[Records drawn from a dataset]
--*--

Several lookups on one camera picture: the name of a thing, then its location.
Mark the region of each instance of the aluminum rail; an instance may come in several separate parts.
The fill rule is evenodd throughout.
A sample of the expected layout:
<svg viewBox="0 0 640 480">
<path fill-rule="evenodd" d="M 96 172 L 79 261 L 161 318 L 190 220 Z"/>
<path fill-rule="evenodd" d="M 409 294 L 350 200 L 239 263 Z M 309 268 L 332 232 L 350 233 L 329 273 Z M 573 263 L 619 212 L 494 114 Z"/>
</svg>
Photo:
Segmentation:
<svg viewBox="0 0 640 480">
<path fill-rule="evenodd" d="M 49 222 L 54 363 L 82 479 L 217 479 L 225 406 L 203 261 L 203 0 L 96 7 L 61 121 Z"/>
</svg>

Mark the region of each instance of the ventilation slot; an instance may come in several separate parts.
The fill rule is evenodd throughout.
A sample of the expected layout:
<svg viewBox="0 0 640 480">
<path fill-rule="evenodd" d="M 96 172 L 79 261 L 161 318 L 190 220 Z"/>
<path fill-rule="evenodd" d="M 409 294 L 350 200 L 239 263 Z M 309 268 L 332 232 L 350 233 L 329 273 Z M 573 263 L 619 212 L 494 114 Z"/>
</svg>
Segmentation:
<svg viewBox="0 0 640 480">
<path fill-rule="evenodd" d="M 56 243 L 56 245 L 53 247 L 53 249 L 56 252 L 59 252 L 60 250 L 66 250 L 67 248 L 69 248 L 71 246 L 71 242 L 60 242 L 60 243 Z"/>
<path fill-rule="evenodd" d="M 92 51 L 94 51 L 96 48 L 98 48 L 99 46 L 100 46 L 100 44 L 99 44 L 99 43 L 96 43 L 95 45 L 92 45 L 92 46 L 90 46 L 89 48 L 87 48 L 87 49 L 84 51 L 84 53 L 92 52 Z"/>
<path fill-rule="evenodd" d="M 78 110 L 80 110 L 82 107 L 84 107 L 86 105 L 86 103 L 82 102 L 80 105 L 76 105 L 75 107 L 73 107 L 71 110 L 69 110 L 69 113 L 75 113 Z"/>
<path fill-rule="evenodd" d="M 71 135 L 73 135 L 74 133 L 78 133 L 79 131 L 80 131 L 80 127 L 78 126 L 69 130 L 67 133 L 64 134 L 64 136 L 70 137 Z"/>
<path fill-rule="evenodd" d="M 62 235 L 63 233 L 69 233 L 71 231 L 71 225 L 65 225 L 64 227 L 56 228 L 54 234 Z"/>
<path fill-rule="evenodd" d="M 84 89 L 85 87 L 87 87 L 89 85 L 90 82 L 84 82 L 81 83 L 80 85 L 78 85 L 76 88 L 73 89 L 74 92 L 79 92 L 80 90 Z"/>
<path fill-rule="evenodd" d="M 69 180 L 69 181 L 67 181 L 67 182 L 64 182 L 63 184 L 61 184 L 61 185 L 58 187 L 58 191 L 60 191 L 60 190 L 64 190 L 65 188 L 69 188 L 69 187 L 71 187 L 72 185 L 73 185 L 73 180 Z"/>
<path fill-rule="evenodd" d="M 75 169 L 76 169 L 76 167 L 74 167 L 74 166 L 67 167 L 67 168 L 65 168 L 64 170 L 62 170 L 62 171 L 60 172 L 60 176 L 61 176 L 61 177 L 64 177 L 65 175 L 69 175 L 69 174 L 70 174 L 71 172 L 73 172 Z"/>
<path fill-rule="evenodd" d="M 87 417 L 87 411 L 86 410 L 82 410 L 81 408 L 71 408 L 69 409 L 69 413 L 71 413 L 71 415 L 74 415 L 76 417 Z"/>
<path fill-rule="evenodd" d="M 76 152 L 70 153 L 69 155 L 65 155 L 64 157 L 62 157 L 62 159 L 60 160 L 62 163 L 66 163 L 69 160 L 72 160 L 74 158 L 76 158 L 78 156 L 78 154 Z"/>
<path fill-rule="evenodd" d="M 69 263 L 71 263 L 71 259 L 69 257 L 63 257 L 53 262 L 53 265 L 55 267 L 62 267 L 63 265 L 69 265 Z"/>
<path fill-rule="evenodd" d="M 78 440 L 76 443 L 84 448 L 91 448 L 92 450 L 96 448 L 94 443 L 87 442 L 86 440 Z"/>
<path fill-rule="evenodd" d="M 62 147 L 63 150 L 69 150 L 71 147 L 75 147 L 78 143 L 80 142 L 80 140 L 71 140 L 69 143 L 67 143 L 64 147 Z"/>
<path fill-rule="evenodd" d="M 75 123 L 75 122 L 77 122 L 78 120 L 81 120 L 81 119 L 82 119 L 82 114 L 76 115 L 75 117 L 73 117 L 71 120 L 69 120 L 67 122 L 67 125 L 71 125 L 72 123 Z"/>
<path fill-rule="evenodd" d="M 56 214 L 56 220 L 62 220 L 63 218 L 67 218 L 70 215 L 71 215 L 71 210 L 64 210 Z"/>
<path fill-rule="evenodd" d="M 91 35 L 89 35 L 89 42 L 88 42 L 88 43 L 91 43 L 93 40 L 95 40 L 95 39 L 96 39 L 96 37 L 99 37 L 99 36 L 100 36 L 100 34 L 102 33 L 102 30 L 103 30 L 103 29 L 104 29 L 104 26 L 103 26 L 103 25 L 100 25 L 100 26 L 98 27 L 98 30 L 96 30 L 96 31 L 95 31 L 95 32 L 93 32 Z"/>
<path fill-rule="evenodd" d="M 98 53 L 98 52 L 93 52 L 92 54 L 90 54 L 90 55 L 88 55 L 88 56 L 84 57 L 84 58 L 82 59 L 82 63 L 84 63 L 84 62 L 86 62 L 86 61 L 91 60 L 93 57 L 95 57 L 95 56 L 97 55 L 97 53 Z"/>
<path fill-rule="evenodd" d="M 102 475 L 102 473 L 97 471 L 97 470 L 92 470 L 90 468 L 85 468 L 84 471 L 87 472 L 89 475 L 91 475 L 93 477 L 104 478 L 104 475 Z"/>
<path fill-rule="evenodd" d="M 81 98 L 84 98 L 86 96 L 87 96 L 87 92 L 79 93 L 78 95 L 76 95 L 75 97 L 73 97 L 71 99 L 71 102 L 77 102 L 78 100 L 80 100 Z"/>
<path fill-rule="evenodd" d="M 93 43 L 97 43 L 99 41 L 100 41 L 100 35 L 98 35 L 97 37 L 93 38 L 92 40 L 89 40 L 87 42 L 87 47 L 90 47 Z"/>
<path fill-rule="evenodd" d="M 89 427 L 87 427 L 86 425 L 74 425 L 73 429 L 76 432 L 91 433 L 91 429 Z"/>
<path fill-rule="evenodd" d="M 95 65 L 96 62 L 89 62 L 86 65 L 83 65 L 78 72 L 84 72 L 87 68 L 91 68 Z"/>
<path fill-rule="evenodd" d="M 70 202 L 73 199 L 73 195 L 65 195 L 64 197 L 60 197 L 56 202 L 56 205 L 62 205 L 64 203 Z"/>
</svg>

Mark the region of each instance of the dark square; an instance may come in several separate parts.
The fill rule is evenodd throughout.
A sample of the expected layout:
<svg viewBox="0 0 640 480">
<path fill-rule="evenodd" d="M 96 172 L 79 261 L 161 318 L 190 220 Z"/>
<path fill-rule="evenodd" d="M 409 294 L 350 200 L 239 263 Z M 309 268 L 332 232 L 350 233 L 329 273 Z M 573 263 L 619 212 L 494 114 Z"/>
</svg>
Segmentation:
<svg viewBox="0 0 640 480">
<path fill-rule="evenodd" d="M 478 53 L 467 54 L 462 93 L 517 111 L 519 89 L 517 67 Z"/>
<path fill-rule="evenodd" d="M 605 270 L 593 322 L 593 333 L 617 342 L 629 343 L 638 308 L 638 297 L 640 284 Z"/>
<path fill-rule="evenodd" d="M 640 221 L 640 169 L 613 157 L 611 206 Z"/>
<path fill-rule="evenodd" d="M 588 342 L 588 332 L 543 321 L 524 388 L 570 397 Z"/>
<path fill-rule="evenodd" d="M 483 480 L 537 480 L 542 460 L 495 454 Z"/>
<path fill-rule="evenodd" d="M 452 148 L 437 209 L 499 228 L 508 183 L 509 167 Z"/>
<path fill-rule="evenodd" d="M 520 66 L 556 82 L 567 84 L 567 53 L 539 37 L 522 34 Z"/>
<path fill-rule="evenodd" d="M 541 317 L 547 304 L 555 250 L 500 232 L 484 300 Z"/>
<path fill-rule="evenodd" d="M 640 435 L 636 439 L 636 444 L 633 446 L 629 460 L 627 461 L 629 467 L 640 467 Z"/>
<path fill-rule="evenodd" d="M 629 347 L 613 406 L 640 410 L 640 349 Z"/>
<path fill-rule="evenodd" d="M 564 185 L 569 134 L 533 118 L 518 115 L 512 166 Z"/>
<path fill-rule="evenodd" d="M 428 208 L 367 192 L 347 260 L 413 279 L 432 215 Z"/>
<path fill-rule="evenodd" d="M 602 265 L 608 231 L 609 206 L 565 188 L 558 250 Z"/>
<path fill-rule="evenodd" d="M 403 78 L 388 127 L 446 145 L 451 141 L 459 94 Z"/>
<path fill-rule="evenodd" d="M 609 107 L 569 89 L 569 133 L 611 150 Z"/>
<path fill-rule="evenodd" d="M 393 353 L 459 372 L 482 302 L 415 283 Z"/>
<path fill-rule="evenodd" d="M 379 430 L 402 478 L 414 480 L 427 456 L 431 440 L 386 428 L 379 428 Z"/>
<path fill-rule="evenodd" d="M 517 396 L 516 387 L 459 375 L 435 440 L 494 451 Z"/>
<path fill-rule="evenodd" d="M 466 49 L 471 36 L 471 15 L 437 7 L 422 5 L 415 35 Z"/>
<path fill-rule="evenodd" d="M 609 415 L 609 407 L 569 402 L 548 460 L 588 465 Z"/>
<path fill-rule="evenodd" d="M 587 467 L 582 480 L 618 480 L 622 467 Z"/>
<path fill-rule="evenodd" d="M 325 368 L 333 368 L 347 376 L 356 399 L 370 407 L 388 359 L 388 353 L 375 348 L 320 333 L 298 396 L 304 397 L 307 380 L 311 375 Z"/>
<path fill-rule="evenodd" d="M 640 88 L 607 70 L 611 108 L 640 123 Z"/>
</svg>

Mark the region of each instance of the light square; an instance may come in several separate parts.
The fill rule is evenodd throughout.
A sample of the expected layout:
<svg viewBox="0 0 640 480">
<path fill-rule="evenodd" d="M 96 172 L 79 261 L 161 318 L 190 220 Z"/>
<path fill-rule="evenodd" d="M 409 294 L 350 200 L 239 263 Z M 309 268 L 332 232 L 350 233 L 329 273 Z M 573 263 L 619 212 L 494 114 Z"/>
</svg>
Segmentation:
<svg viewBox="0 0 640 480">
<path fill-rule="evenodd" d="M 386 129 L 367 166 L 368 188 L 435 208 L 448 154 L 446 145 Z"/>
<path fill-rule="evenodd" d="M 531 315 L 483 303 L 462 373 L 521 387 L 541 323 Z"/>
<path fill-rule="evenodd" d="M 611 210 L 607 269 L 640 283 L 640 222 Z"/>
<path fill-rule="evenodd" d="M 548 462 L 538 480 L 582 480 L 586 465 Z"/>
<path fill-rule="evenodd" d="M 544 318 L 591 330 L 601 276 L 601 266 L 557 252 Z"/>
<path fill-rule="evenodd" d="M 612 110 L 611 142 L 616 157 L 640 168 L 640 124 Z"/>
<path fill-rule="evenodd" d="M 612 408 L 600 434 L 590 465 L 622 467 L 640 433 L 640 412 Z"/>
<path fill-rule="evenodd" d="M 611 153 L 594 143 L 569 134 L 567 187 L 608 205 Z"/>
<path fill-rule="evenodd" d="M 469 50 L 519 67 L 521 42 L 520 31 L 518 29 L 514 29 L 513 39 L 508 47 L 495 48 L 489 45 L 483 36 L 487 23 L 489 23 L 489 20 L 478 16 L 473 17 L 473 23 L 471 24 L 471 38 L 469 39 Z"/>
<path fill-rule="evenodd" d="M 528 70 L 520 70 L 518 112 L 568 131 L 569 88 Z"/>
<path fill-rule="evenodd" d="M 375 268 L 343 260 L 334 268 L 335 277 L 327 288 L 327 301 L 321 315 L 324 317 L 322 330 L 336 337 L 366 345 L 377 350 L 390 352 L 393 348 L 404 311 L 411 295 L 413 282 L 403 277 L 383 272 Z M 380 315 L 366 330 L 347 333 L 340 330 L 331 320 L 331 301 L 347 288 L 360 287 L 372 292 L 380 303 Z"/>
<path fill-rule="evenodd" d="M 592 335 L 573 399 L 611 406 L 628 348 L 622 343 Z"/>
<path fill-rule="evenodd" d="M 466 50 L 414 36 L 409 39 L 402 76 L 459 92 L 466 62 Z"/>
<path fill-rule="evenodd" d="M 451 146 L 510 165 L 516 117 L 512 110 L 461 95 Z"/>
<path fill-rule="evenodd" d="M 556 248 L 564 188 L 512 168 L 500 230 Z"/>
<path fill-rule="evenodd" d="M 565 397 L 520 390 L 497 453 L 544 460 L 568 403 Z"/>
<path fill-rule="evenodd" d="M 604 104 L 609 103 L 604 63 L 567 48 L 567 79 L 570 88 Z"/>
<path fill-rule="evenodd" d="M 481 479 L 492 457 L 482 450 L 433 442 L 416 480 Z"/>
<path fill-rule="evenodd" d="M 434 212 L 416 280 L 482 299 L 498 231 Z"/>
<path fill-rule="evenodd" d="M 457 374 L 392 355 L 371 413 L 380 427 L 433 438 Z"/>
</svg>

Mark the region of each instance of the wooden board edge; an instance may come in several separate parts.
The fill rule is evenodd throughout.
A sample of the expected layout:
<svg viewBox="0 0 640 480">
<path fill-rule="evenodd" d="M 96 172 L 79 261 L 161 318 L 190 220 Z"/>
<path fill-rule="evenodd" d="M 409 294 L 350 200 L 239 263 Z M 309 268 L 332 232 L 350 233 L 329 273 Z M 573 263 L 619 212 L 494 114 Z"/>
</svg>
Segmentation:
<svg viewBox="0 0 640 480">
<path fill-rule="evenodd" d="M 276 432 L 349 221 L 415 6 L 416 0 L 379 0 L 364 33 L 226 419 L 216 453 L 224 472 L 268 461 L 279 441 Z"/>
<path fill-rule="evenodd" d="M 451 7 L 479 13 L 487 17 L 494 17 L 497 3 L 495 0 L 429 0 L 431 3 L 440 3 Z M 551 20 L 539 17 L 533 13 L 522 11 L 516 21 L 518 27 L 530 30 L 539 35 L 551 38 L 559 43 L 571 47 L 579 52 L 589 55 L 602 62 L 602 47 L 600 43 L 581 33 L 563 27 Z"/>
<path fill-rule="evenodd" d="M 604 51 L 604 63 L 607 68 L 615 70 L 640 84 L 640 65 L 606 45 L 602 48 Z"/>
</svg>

--*--

What the task requires: Show every line of the records above that contains the word "each".

Task result:
Mark the region of each instance of the aluminum rail; an instance may come in several separate parts.
Mark the region of each instance of the ventilation slot; an instance may come in several separate parts.
Mark the region of each instance of the dark square; an instance may come in several separate parts.
Mark the region of each instance of the light square; an instance may come in several separate parts.
Mark the region of each instance of the wooden board edge; an instance may come in several separate parts.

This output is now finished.